What you have to do: Figure out how many lines in these records contain "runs". Only the number belongs in the reply.

Source data Start Marker

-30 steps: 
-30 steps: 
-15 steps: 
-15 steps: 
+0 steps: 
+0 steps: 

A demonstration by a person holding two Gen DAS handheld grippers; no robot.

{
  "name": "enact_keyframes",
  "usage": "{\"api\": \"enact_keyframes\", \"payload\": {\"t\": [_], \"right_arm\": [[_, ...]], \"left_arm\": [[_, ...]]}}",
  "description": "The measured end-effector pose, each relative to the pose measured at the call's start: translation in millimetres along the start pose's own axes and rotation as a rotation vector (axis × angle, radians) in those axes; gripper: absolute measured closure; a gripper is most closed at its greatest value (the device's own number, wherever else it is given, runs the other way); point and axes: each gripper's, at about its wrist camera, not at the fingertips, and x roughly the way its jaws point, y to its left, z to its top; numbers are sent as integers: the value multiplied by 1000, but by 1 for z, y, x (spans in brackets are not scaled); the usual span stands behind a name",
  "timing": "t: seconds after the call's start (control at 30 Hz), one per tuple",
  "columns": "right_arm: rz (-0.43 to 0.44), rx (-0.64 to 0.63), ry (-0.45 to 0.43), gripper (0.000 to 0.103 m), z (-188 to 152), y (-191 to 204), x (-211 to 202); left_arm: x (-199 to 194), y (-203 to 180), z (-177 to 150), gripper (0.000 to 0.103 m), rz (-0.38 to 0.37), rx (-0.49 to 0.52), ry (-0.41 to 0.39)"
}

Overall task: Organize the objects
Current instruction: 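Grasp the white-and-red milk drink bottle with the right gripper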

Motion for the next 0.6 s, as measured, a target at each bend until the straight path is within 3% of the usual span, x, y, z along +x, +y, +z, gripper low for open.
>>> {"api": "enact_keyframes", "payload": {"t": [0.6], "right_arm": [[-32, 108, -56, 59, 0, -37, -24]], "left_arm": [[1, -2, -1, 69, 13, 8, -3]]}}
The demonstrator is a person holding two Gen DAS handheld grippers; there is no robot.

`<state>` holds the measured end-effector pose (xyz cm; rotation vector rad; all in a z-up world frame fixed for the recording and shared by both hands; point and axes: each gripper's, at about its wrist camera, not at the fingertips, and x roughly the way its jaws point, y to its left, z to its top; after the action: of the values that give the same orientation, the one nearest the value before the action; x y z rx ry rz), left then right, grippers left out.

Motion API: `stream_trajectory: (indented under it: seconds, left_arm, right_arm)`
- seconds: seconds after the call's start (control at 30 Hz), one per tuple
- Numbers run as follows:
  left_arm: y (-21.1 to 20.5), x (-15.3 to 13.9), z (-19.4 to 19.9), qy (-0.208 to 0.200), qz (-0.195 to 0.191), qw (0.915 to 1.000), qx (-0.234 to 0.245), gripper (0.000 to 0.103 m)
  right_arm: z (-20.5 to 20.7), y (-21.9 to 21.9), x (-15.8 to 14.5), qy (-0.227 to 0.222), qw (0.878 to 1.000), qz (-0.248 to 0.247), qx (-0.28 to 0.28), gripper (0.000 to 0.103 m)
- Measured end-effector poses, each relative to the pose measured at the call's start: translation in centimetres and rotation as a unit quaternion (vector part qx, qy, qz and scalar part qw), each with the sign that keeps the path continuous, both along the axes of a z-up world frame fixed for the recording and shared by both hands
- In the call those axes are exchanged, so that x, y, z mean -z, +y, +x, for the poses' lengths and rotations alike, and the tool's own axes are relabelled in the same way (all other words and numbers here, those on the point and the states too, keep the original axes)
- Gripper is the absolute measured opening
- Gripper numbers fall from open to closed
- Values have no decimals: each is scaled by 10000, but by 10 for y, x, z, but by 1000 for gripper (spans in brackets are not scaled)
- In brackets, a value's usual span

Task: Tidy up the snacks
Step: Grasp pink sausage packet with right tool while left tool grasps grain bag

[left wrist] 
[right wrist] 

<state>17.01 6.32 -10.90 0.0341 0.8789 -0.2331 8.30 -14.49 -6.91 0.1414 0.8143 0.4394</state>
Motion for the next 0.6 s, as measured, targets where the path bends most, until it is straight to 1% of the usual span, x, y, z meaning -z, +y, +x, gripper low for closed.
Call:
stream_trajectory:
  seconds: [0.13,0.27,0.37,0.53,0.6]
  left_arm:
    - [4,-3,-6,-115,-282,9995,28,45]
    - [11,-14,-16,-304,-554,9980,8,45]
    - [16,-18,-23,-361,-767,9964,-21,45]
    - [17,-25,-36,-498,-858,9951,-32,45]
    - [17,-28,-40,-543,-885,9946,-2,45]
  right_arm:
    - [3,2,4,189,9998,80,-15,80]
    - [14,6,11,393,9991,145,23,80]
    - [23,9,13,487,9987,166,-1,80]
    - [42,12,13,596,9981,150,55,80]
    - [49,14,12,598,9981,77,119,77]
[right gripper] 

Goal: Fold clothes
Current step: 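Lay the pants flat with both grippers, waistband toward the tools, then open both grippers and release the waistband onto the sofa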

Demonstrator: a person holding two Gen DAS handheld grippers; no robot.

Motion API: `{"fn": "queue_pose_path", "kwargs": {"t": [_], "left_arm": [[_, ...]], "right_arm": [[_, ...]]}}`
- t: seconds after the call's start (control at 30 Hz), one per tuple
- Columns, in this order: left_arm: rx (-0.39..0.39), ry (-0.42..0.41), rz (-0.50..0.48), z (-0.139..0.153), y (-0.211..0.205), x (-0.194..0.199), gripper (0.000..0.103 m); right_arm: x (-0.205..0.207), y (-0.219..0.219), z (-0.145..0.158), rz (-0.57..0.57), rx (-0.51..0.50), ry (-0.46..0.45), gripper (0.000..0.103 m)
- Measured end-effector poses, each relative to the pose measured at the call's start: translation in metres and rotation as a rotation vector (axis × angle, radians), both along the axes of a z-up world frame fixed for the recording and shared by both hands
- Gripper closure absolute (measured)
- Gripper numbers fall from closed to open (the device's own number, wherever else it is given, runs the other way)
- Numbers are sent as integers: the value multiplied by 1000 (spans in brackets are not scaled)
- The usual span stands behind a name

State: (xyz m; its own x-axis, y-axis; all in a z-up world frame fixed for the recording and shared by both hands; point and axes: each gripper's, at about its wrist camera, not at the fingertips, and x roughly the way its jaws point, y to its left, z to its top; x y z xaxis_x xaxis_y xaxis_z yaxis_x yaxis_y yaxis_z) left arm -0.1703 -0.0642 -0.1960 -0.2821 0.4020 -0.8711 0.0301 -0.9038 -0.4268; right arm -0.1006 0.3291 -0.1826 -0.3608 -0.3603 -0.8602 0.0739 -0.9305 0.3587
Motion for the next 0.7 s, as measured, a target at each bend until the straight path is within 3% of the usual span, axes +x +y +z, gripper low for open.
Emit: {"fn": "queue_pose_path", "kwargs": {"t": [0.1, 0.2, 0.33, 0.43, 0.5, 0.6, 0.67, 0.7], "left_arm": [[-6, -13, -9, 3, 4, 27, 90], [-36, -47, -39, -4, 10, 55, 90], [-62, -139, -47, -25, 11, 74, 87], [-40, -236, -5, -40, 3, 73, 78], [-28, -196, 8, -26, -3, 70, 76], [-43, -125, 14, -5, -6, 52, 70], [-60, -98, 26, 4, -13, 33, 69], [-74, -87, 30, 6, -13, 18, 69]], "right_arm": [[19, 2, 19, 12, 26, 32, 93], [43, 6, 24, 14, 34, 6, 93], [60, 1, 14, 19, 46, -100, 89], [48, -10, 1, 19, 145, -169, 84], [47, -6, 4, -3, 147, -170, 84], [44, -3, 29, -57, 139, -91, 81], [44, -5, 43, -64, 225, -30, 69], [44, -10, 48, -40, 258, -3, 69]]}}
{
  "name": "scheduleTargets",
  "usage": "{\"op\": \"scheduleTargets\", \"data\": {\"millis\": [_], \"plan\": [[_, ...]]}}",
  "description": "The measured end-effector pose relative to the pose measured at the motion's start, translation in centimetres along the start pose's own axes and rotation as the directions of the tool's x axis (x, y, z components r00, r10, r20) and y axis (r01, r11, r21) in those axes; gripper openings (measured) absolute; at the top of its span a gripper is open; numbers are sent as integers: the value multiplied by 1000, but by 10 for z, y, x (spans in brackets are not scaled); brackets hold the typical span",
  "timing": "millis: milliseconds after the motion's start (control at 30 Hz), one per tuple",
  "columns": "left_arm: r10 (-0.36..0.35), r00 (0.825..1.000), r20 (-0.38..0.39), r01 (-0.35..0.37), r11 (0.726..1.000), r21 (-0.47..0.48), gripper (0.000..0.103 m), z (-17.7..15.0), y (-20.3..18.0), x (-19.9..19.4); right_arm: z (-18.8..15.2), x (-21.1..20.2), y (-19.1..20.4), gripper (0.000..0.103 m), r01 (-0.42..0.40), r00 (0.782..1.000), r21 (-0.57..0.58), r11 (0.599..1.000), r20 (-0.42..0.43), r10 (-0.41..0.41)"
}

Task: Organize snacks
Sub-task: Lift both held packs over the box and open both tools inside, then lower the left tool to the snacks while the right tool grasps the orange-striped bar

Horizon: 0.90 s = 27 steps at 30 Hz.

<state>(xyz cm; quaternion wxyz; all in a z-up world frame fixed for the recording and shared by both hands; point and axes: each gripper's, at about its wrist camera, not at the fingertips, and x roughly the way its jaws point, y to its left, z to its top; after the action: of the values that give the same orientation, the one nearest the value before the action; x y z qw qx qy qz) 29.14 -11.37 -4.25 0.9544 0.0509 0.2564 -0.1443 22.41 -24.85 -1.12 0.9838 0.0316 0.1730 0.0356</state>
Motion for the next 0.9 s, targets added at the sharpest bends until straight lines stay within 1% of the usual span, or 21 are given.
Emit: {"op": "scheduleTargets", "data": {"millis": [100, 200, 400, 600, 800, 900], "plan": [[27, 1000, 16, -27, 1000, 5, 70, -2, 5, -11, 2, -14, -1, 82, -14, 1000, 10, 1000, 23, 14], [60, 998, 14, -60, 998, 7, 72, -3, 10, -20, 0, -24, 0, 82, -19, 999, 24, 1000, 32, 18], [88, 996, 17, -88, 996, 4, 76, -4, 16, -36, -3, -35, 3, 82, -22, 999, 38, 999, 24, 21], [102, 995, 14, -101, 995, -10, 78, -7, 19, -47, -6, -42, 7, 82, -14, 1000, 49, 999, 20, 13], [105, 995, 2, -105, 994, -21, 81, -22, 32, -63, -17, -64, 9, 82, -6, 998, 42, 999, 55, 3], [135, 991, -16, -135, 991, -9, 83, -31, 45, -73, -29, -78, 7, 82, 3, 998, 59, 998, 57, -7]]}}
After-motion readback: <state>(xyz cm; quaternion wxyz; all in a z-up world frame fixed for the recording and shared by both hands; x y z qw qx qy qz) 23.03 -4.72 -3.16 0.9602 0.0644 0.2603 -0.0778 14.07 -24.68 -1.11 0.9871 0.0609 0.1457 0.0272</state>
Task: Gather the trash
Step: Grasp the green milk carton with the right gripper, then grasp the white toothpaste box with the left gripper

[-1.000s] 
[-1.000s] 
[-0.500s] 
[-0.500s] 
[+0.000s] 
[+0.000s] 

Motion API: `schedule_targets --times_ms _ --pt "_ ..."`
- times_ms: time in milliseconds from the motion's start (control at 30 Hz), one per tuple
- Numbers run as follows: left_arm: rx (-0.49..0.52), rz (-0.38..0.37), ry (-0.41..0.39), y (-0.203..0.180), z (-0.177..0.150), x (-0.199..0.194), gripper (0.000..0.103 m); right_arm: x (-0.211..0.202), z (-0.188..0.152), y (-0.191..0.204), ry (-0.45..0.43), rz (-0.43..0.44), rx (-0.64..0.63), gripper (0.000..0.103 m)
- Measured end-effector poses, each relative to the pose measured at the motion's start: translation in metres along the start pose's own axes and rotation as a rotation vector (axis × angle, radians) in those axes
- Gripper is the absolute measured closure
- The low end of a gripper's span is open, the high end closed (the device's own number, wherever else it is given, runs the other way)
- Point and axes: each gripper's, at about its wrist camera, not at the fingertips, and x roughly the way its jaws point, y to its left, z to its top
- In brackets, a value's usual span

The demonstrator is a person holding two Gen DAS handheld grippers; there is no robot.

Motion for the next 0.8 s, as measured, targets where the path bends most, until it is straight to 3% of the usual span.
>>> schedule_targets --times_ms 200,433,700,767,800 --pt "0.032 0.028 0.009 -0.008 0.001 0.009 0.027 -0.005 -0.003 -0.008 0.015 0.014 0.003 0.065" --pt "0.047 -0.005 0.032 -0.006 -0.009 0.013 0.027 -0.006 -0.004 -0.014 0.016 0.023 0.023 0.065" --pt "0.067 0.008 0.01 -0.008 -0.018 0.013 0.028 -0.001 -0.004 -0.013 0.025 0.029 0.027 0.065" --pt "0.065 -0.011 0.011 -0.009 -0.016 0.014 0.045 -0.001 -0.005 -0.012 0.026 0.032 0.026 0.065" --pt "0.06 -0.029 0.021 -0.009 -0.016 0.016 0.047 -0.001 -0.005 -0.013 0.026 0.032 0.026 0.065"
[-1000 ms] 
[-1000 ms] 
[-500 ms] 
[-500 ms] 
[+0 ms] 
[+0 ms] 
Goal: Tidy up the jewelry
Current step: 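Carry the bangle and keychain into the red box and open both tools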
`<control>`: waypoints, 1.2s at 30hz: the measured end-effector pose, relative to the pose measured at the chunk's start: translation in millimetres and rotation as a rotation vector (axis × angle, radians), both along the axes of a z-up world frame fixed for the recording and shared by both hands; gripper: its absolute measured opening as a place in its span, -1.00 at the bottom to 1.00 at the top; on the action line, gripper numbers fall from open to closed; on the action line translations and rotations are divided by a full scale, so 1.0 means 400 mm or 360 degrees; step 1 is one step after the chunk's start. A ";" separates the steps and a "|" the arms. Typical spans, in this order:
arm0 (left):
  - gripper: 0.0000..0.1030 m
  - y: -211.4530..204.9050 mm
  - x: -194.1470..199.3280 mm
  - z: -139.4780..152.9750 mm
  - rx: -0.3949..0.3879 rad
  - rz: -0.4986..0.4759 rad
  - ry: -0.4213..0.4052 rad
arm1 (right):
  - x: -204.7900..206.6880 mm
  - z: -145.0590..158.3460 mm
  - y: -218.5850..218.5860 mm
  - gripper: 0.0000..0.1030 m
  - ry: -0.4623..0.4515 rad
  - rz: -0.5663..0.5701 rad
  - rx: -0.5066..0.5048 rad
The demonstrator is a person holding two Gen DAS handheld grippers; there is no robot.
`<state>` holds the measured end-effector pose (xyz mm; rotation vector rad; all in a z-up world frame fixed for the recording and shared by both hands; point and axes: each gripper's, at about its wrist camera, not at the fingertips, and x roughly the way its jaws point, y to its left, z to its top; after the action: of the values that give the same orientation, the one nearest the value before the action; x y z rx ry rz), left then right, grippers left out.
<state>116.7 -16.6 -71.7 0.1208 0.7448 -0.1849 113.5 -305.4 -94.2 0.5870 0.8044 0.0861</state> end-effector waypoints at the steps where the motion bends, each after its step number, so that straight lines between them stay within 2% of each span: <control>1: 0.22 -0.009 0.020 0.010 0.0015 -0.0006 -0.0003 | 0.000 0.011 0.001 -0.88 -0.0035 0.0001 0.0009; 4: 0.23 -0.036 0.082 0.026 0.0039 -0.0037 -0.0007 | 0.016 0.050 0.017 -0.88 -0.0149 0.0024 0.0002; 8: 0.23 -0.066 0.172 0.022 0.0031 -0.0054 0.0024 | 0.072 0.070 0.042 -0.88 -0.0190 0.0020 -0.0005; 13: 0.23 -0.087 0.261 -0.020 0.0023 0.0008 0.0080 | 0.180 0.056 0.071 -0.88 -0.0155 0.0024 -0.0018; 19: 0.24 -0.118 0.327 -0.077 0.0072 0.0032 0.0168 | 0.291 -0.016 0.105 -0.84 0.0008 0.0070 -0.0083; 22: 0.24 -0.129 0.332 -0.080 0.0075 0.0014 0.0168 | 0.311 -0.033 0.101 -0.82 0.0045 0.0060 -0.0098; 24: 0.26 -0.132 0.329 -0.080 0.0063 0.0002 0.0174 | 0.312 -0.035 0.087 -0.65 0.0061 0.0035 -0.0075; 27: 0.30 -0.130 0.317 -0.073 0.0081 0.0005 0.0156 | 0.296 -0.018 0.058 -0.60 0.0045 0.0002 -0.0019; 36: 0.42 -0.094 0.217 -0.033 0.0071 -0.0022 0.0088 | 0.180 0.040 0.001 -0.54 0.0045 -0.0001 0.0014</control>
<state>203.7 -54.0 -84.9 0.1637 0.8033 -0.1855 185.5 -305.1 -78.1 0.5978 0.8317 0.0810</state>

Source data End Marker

Response to this exercise: 3